Template cache searches are too slow

openmm / openmmforcefields

CHARMM and AMBER forcefields for OpenMM (with small molecule support)

http://openmm.org

Other

254 stars 80 forks source link

Template cache searches are too slow #302

Open mark-mackey-cresset opened 1 year ago

mark-mackey-cresset commented 1 year ago

Currently, when a molecule is passed to a template generator it's looked for in the cache (if one is provided). The algorithm for doing this involves creating a Molecule object for each SMILES string in the cache, and then comparing its topology to the molecule being parameterised. In our benchmarks, this means that only around 10 or so cache entries are checked per second, as Molecule creation is expensive. If the cache has been in use for a while, it may well have several thousand entries in it, which means that checking the cache can take a lot more time than just doing the parameterisation (even including the AM1-BCC compute time).

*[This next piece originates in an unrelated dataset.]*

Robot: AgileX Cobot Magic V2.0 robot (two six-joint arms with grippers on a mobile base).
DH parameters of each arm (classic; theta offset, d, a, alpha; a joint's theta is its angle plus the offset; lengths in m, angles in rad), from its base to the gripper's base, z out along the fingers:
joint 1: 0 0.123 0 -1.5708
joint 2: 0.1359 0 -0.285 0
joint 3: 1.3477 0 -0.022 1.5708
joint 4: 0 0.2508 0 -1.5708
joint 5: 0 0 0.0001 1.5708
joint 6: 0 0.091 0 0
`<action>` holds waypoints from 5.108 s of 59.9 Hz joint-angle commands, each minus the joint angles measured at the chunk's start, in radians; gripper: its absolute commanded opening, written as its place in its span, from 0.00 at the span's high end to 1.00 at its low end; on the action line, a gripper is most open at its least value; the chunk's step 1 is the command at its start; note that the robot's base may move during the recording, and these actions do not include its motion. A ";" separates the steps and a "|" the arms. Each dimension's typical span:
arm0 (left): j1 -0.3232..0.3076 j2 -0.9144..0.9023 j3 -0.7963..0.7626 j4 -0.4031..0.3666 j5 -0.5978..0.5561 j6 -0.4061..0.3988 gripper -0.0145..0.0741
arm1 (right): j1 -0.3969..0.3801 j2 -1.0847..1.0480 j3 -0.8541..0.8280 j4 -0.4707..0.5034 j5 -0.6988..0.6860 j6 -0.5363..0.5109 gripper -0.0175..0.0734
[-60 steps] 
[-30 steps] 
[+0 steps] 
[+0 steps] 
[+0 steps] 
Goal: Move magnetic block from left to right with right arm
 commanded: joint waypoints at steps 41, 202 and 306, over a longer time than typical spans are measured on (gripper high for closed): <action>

Given that this is just an identity check, I can't see any reason why at least the initial check on the cache isn't just a SMILES string comparison, which would speed things up by several orders of magnitude.

jchodera commented 12 months ago

This is a great idea! Apologies it's taken us so long to address.

@mikemhenry : Are you able to take a stab at this?

mark-mackey-cresset commented 12 months ago

The only possible fly in the ointment is going to be choosing whose unique SMILES string to use. I imagine most users are either using RDkit or OE exclusively, but if anyone's switching you could end up with cache keys that are a mixture of SMILES from the two, which is unlikely to be useful :). I think you'll have to store which toolkit a given key was generated with, and for entries that don't have a key for the current toolkit fall back to the current slow compare-the-Molecule-object code. Alternatively use InCHI for the keys, but that's might require brining in an extra dependency?

jchodera commented 12 months ago

Great point.

We should use the OpenFF Molecule.to_smiles() to generate the SMILES string for lookup, which will produce a canonical isomeric SMILES representation that we can cache internally and reproducibly---at least as long as they are still using the same toolkit backend.

Even if someone ends up using the same cache with different toolkit backends, at worst, you'll get a separate copy of each molecule for each toolkit backend, both both should be correct, which will only slow things down a bit.

mikemhenry commented 11 months ago

Can do, I think using Molecule.to_smiles() does make the most sense for the key. I've ran into issue juggling different chem informatic toolkits so I think sticking to OpenFF makes the most sense.

mikemhenry commented 11 months ago

Just wanted to add that this hasn't fallen off my radar, I am working on a benchmark script so I can measure the speed-up

mattwthompson commented 11 months ago

You might want to consider mapped SMILES or even CMILES as the hash, especially if you end up using @functools.lru_cache. We recently ran into a critical-yet-esoteric bug that mapped SMILES would have safeguarded against.

jchodera commented 11 months ago

Great suggestion, @mattwthompson !